[Start of Attachment]
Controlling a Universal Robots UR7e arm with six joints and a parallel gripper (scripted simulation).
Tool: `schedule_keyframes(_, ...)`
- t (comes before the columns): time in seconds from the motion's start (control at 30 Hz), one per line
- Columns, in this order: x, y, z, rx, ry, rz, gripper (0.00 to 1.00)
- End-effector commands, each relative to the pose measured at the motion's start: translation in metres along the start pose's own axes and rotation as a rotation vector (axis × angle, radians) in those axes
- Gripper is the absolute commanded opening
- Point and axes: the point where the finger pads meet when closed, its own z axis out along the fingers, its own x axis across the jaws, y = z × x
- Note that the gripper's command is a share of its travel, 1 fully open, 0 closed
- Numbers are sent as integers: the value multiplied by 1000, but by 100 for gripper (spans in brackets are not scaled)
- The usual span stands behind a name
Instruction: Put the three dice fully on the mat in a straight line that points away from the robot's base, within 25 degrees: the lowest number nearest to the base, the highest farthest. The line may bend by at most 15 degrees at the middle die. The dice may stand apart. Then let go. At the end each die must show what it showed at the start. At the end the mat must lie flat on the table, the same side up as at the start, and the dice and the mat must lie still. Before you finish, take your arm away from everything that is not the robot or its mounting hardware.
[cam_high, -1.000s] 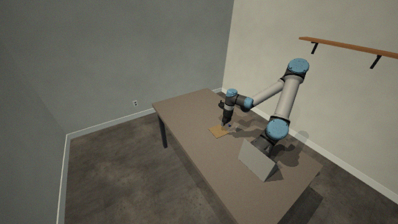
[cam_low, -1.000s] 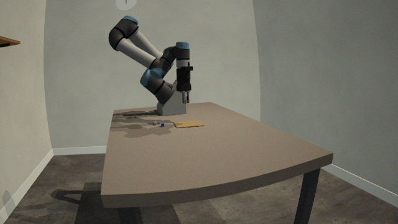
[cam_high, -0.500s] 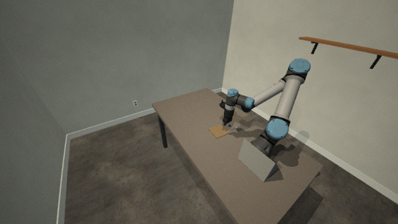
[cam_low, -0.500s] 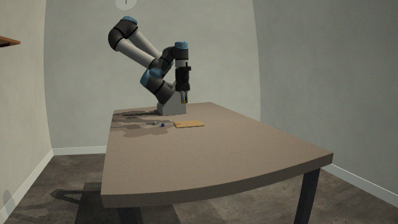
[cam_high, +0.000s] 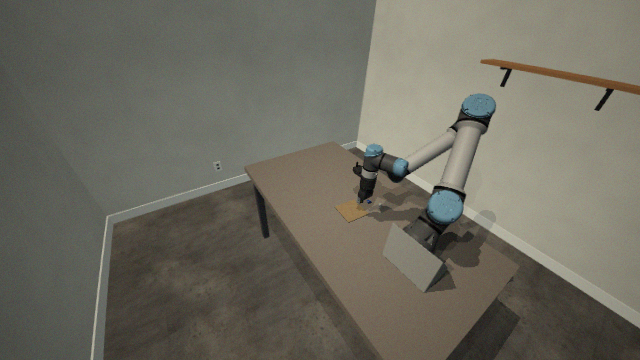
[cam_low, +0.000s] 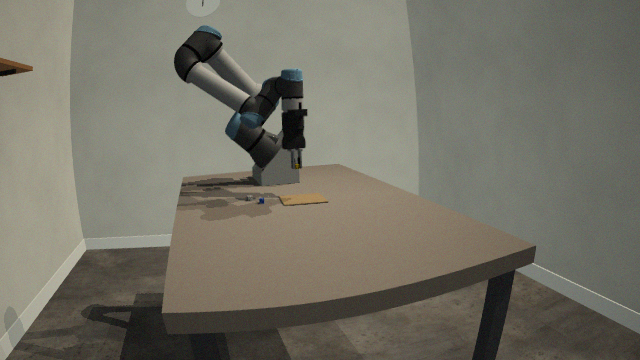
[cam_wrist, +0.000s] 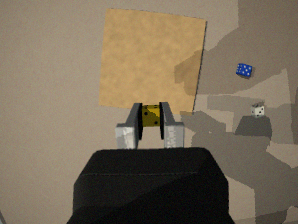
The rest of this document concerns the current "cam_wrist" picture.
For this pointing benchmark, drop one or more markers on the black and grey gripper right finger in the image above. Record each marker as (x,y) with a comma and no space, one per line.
[End of Attachment]
[Start of Attachment]
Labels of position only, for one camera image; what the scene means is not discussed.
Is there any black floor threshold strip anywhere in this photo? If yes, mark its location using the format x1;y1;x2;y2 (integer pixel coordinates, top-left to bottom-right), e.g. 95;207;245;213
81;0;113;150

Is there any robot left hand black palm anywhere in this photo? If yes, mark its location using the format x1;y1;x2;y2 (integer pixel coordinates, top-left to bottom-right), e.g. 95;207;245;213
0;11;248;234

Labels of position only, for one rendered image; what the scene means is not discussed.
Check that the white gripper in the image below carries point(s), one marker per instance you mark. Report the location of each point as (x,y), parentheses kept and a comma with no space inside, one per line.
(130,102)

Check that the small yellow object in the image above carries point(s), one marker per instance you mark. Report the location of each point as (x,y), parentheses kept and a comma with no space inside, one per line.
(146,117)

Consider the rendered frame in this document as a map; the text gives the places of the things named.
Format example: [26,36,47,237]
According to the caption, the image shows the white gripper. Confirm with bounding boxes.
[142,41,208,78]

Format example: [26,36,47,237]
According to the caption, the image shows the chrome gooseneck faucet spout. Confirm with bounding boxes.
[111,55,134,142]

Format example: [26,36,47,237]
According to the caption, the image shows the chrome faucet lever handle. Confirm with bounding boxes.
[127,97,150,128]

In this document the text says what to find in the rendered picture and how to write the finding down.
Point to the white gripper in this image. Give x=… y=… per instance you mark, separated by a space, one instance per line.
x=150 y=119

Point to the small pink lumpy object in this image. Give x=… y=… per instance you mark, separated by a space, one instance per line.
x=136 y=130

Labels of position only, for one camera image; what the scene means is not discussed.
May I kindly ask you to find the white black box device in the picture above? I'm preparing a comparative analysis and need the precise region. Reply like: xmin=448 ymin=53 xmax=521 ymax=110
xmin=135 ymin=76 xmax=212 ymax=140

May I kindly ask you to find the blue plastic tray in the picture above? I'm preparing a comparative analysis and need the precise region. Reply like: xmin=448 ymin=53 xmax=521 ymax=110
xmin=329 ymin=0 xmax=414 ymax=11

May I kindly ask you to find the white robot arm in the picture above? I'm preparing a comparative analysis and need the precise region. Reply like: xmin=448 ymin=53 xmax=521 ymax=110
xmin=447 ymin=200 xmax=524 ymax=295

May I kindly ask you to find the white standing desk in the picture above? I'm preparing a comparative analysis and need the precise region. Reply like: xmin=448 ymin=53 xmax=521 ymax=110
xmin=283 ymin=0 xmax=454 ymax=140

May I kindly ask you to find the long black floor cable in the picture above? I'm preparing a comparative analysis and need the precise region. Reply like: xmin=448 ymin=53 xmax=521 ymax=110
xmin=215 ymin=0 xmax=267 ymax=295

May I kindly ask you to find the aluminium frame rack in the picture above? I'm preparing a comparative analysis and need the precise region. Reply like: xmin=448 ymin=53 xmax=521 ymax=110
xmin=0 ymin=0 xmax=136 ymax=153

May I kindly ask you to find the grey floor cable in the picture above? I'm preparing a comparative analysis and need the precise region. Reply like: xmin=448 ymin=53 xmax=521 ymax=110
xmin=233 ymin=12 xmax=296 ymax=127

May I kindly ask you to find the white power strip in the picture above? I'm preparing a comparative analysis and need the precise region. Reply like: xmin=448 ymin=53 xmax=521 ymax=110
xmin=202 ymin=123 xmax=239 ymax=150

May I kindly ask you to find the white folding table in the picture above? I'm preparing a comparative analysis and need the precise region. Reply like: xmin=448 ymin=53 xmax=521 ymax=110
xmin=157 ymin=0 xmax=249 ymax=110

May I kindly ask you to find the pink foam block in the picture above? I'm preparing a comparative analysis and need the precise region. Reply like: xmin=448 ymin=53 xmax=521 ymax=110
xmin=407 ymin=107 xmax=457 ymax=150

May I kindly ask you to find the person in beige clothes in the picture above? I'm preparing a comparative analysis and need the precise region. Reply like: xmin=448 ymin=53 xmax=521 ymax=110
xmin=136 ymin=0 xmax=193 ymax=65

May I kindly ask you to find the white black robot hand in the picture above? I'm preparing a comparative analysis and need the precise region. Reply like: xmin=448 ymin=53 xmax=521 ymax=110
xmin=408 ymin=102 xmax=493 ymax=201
[End of Attachment]
[Start of Attachment]
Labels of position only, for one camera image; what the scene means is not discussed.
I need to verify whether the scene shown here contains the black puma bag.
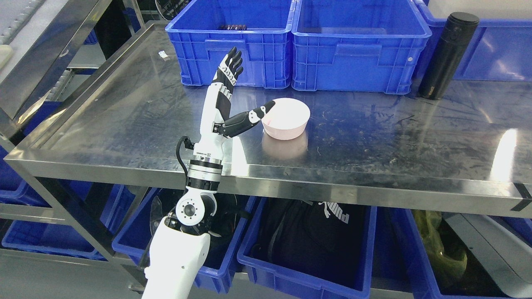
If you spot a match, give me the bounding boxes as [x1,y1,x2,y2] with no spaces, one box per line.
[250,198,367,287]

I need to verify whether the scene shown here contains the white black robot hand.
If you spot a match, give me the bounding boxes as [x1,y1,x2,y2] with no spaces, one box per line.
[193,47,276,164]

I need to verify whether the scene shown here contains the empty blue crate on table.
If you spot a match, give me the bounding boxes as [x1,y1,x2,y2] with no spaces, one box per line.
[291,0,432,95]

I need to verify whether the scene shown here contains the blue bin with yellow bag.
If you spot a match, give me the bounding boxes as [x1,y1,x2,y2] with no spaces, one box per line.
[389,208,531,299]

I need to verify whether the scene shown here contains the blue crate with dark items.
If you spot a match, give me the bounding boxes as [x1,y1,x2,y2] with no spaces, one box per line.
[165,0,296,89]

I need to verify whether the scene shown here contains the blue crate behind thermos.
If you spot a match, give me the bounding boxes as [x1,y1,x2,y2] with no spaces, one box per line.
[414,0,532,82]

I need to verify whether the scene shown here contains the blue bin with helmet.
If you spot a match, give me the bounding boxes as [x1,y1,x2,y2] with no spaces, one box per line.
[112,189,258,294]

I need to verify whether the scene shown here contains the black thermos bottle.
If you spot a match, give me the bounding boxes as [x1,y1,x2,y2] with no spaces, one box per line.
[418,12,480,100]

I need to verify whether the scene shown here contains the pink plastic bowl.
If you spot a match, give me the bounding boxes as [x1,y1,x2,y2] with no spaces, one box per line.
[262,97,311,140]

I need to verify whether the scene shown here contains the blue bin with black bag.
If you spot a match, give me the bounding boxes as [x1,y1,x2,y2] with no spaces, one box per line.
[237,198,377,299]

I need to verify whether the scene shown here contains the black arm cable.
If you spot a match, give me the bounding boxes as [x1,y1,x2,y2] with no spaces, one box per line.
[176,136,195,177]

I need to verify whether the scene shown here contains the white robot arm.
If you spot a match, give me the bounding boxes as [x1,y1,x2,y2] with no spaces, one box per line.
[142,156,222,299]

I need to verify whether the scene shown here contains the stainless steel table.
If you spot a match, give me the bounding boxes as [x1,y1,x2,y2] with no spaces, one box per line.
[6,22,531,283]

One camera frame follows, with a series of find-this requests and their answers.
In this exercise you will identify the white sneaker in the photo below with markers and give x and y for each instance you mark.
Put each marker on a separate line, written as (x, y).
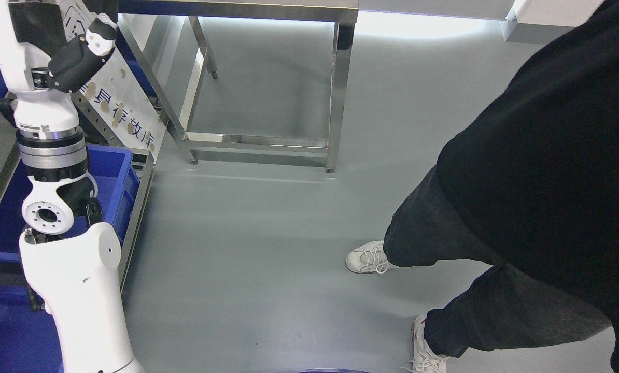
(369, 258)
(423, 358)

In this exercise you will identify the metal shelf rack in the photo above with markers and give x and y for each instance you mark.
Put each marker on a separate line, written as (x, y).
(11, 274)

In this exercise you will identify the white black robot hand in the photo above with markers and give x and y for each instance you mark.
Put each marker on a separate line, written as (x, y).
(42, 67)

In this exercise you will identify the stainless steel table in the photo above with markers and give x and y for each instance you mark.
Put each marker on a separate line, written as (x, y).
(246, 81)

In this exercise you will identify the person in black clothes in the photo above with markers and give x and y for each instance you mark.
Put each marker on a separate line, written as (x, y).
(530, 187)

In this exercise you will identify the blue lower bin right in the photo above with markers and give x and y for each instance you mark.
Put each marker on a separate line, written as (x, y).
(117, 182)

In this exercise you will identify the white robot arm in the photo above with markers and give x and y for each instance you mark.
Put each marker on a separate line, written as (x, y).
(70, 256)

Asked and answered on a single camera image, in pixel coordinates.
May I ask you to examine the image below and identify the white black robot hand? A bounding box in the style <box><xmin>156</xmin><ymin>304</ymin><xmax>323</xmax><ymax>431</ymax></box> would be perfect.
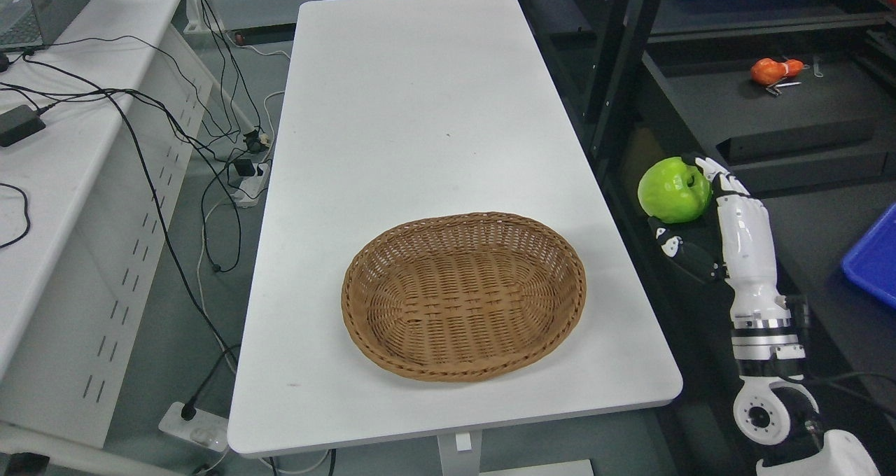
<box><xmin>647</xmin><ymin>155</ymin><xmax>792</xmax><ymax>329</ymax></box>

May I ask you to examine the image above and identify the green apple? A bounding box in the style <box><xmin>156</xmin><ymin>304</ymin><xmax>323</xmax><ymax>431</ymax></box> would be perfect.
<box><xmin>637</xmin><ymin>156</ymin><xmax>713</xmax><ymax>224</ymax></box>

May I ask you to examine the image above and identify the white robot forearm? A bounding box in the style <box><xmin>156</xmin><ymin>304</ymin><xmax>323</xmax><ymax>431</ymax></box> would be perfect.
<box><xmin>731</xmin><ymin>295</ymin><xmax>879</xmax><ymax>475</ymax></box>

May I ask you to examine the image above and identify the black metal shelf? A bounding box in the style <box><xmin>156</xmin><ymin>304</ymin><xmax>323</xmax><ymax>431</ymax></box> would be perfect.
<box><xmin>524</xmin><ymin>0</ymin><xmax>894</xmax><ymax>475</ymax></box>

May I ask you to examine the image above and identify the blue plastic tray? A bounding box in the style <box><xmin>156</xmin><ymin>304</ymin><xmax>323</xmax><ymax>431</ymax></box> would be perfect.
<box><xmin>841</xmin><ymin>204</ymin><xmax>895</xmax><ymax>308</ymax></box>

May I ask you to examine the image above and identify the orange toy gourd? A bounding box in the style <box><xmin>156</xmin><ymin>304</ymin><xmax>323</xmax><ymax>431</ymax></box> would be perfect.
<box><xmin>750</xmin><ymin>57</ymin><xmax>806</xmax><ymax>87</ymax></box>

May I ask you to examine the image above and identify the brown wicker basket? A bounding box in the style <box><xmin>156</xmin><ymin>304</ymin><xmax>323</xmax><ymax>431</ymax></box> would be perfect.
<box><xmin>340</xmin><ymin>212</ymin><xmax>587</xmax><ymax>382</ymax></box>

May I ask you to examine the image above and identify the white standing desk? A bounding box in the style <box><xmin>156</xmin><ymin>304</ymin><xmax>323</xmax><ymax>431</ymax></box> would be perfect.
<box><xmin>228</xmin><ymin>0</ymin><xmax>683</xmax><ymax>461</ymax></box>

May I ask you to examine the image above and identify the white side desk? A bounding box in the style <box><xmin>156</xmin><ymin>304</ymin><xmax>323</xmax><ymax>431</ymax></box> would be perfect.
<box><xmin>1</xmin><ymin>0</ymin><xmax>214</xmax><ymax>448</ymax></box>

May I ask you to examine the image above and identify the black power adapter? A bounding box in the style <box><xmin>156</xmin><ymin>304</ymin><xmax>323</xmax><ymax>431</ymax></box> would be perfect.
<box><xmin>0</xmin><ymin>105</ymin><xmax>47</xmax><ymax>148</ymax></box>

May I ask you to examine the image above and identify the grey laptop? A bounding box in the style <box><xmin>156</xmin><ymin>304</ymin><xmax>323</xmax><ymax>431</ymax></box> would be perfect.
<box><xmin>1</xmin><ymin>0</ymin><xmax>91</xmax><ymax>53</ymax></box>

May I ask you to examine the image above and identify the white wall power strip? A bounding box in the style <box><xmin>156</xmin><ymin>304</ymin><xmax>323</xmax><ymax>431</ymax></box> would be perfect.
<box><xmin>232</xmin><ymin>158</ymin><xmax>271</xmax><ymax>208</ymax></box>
[End of Attachment]
Within the listing above, the lines starting at the one containing "- Numbers are" and ending at the one containing "For this pointing" are to be returned exactly. Omit the pictures.

● Result for this task
- Numbers are sent as integers: the value multiplied by 1000, but by 100 for gripper (spans in brackets are not scaled)
- The usual span stands behind a name
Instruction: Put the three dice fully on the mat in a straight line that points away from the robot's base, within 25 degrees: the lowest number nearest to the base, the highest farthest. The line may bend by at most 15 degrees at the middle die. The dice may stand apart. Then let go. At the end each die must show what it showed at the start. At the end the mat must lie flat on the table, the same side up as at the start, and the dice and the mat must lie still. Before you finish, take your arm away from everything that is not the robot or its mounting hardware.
[cam_high, -1.000s] 
[cam_low, -1.000s] 
[cam_high, -0.500s] 
[cam_low, -0.500s] 
[cam_high, +0.000s] 
[cam_low, +0.000s] 
[cam_wrist, +0.000s] 
The rest of this document concerns the current "cam_wrist" picture.
For this pointing benchmark, drop one or more markers on the black and grey gripper right finger in the image above. Record each marker as (x,y) with a comma and no space, one per line.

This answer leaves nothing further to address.